### YOUR TASK
Start to finish, print the data below exactly, without the images.

Records contained in a dataset
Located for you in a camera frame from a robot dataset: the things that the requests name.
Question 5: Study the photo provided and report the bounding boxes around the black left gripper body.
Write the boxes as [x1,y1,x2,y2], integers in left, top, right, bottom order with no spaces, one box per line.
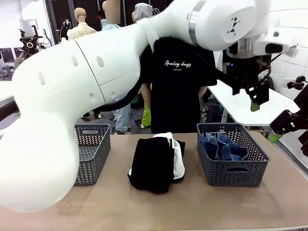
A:
[227,55,262,87]

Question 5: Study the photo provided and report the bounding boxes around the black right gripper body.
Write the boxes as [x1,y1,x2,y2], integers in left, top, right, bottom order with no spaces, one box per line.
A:
[292,83,308,132]

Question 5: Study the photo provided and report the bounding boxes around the blue denim jeans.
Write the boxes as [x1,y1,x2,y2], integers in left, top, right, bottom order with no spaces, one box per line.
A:
[200,131,248,161]

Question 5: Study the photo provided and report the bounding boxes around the grey plastic woven basket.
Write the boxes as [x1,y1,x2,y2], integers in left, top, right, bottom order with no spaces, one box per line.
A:
[196,122,270,187]
[73,123,111,186]

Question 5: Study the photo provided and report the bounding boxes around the white garment black trim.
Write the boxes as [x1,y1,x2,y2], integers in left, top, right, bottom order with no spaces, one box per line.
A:
[128,132,186,180]

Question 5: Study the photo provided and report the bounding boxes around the person right forearm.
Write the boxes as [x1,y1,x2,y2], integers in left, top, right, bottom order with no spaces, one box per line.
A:
[141,83,152,111]

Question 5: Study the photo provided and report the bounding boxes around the white background table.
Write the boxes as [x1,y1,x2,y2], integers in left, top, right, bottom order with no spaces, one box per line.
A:
[207,83,301,127]

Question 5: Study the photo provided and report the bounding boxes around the black stool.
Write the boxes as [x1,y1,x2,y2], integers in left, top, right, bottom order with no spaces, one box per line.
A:
[206,101,224,123]

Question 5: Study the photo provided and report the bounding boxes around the person in black t-shirt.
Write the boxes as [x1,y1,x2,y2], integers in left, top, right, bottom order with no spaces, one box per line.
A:
[139,36,217,134]

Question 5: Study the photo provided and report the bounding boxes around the mannequin in neon green trousers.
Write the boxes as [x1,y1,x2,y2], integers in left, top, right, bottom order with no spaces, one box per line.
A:
[141,96,152,128]

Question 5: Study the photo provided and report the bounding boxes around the mannequin in plaid hooded shirt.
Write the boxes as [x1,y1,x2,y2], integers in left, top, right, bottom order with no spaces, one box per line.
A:
[133,2,154,22]

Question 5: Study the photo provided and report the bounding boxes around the mannequin in blue fleece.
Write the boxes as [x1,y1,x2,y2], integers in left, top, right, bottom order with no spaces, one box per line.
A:
[101,0,132,135]

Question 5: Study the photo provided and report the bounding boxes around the mannequin in cream shirt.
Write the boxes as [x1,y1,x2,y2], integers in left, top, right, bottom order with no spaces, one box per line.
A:
[66,7,103,120]

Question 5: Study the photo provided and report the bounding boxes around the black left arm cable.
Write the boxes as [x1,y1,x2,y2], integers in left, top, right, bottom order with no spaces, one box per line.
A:
[0,43,154,123]

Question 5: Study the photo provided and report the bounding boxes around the black camera on stand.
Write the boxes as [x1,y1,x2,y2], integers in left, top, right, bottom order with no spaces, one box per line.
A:
[60,18,70,39]

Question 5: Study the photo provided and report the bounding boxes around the black camera tripod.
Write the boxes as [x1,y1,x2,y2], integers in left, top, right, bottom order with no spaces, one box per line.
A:
[18,25,44,55]

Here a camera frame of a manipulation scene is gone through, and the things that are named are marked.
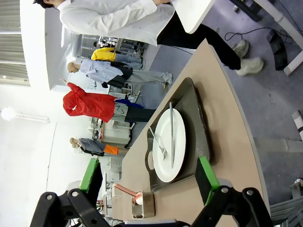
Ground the black floor box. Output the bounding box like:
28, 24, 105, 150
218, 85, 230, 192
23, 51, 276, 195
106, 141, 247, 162
267, 30, 288, 71

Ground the person in white shirt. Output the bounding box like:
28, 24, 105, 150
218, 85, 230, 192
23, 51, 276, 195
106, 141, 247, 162
33, 0, 265, 77

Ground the white ceiling lamp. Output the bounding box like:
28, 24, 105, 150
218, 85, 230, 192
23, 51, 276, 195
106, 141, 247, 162
1, 106, 50, 123

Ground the rectangular metal tin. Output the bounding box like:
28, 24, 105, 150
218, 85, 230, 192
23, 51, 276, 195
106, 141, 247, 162
131, 191, 156, 219

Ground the black floor cable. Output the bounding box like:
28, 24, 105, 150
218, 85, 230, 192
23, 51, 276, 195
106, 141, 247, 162
224, 27, 294, 44

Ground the person's right forearm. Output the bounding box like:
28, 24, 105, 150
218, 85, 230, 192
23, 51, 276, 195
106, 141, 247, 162
101, 0, 158, 26

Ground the silver table knife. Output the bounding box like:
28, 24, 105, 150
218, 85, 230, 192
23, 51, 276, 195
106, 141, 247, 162
169, 102, 175, 169

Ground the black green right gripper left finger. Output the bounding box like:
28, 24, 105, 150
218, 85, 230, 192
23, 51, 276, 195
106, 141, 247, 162
29, 157, 107, 227

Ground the mannequin in orange shorts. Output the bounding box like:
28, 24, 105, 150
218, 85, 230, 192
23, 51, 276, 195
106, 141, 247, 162
70, 137, 130, 157

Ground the white table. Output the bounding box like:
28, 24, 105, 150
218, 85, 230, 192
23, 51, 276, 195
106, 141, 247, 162
170, 0, 215, 34

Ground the mannequin in pale blue shirt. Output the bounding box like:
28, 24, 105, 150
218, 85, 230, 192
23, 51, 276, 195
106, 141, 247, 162
67, 59, 173, 89

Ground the mannequin in red jacket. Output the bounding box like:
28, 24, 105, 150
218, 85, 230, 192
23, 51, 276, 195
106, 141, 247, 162
60, 79, 157, 123

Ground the white desk leg frame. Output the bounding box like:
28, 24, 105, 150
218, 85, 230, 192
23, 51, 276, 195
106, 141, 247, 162
254, 0, 303, 76

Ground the dark grey serving tray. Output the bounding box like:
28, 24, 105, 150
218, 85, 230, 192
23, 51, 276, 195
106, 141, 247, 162
144, 77, 211, 192

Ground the person in yellow hoodie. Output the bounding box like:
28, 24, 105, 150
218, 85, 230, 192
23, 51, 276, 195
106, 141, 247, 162
91, 47, 143, 64

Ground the white round plate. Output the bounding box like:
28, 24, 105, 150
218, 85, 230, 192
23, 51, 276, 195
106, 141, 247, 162
152, 108, 187, 183

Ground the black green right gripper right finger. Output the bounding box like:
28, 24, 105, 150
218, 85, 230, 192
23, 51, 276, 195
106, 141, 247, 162
191, 156, 273, 227

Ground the white sneaker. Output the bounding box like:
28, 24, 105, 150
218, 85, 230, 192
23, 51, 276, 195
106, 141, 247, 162
233, 39, 250, 59
236, 57, 264, 76

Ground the silver fork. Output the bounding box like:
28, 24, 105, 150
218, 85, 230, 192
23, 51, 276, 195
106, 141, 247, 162
149, 126, 169, 161

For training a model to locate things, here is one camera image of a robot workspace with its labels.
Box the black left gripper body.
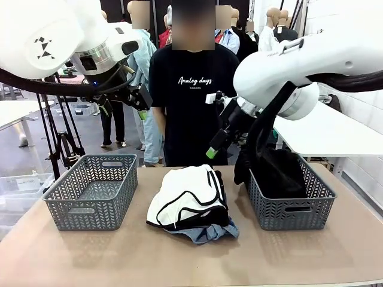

### ANSWER
Located for you in a camera frame from a robot dataset: the things that the requests name.
Question 5: Study the photo provided and report the bounding boxes around the black left gripper body.
Write the boxes as [x1,y1,x2,y2], integers in left, top, right, bottom order with no spaces, one box per line.
A:
[227,55,262,87]

Question 5: Study the photo provided and report the bounding boxes around the black right gripper body.
Write the boxes as [x1,y1,x2,y2], integers in left, top, right, bottom order with no spaces, one box per line.
A:
[292,83,308,132]

Question 5: Study the photo provided and report the bounding boxes around the blue denim jeans.
Write the boxes as [x1,y1,x2,y2], integers in left, top, right, bottom order with no spaces, one box per line.
A:
[200,131,248,161]

Question 5: Study the photo provided and report the bounding boxes around the grey plastic woven basket.
Write the boxes as [x1,y1,x2,y2], integers in left, top, right, bottom order with no spaces, one box per line.
A:
[196,122,270,187]
[73,123,111,186]

Question 5: Study the photo provided and report the bounding boxes around the white garment black trim.
Write the boxes as [x1,y1,x2,y2], integers in left, top, right, bottom order with no spaces, one box per line.
A:
[128,132,186,180]

Question 5: Study the photo provided and report the bounding boxes around the person right forearm.
Write the boxes as [x1,y1,x2,y2], integers in left, top, right, bottom order with no spaces, one box per line.
A:
[141,83,152,111]

Question 5: Study the photo provided and report the bounding boxes around the white background table.
Write the boxes as [x1,y1,x2,y2], integers in left, top, right, bottom order with no spaces, one box per line.
A:
[207,83,301,127]

Question 5: Study the photo provided and report the bounding boxes around the black stool.
Write the boxes as [x1,y1,x2,y2], integers in left, top, right, bottom order with no spaces, one box per line.
A:
[206,101,224,123]

Question 5: Study the photo provided and report the bounding boxes around the person in black t-shirt.
Write the boxes as [x1,y1,x2,y2], integers in left, top, right, bottom order with no spaces, one box per line.
A:
[139,36,217,134]

Question 5: Study the photo provided and report the bounding boxes around the mannequin in neon green trousers.
Write the boxes as [x1,y1,x2,y2], integers in left, top, right, bottom order with no spaces, one box per line.
A:
[141,96,152,128]

Question 5: Study the photo provided and report the bounding boxes around the mannequin in plaid hooded shirt.
Write the boxes as [x1,y1,x2,y2], integers in left, top, right, bottom order with no spaces, one box per line.
A:
[133,2,154,22]

Question 5: Study the photo provided and report the bounding boxes around the mannequin in blue fleece.
Write the boxes as [x1,y1,x2,y2], integers in left, top, right, bottom order with no spaces, one box per line.
A:
[101,0,132,135]

Question 5: Study the photo provided and report the bounding boxes around the mannequin in cream shirt.
Write the boxes as [x1,y1,x2,y2], integers in left, top, right, bottom order with no spaces, one box per line.
A:
[66,7,103,120]

Question 5: Study the photo provided and report the bounding boxes around the black left arm cable.
Write the boxes as [x1,y1,x2,y2], integers in left, top, right, bottom order with no spaces, one box per line.
A:
[0,43,154,123]

Question 5: Study the photo provided and report the bounding boxes around the black camera on stand.
Write the boxes as [x1,y1,x2,y2], integers in left, top, right, bottom order with no spaces, one box per line.
A:
[60,18,70,39]

Question 5: Study the photo provided and report the bounding boxes around the black camera tripod.
Write the boxes as [x1,y1,x2,y2], integers in left, top, right, bottom order with no spaces, one box per line.
A:
[18,25,44,55]

Here a camera frame of a manipulation scene is gone through, and the things that are named are marked.
Ground the black floor box. Output the bounding box like:
28, 24, 105, 150
218, 85, 230, 192
23, 51, 276, 195
106, 141, 247, 162
267, 30, 288, 71

Ground the person in white shirt. Output the bounding box like:
28, 24, 105, 150
218, 85, 230, 192
23, 51, 276, 195
106, 141, 247, 162
33, 0, 265, 77

Ground the white ceiling lamp. Output the bounding box like:
28, 24, 105, 150
218, 85, 230, 192
23, 51, 276, 195
106, 141, 247, 162
1, 106, 50, 123

Ground the rectangular metal tin. Output the bounding box like:
28, 24, 105, 150
218, 85, 230, 192
23, 51, 276, 195
106, 141, 247, 162
131, 191, 156, 219

Ground the black floor cable. Output the bounding box like:
28, 24, 105, 150
218, 85, 230, 192
23, 51, 276, 195
106, 141, 247, 162
224, 27, 294, 44

Ground the person's right forearm. Output the bounding box like:
28, 24, 105, 150
218, 85, 230, 192
23, 51, 276, 195
106, 141, 247, 162
101, 0, 158, 26

Ground the silver table knife. Output the bounding box like:
28, 24, 105, 150
218, 85, 230, 192
23, 51, 276, 195
106, 141, 247, 162
169, 102, 175, 169

Ground the black green right gripper left finger. Output the bounding box like:
28, 24, 105, 150
218, 85, 230, 192
23, 51, 276, 195
106, 141, 247, 162
29, 157, 107, 227

Ground the mannequin in orange shorts. Output the bounding box like:
28, 24, 105, 150
218, 85, 230, 192
23, 51, 276, 195
106, 141, 247, 162
70, 137, 130, 157

Ground the white table. Output the bounding box like:
28, 24, 105, 150
218, 85, 230, 192
23, 51, 276, 195
106, 141, 247, 162
170, 0, 215, 34

Ground the mannequin in pale blue shirt. Output the bounding box like:
28, 24, 105, 150
218, 85, 230, 192
23, 51, 276, 195
106, 141, 247, 162
67, 59, 173, 89

Ground the mannequin in red jacket. Output the bounding box like:
28, 24, 105, 150
218, 85, 230, 192
23, 51, 276, 195
106, 141, 247, 162
60, 79, 157, 123

Ground the white desk leg frame. Output the bounding box like:
28, 24, 105, 150
218, 85, 230, 192
23, 51, 276, 195
106, 141, 247, 162
254, 0, 303, 76

Ground the dark grey serving tray. Output the bounding box like:
28, 24, 105, 150
218, 85, 230, 192
23, 51, 276, 195
106, 141, 247, 162
144, 77, 211, 192

Ground the person in yellow hoodie. Output the bounding box like:
28, 24, 105, 150
218, 85, 230, 192
23, 51, 276, 195
106, 141, 247, 162
91, 47, 143, 64

Ground the white round plate. Output the bounding box like:
28, 24, 105, 150
218, 85, 230, 192
23, 51, 276, 195
106, 141, 247, 162
152, 108, 187, 183

Ground the black green right gripper right finger. Output the bounding box like:
28, 24, 105, 150
218, 85, 230, 192
23, 51, 276, 195
106, 141, 247, 162
191, 156, 273, 227

Ground the white sneaker. Output the bounding box like:
28, 24, 105, 150
218, 85, 230, 192
23, 51, 276, 195
106, 141, 247, 162
233, 39, 250, 59
236, 57, 264, 76

Ground the silver fork. Output the bounding box like:
28, 24, 105, 150
218, 85, 230, 192
23, 51, 276, 195
106, 141, 247, 162
149, 126, 169, 161

For training a model to locate things, here is one camera image of a robot workspace with its labels.
Box the black left gripper body.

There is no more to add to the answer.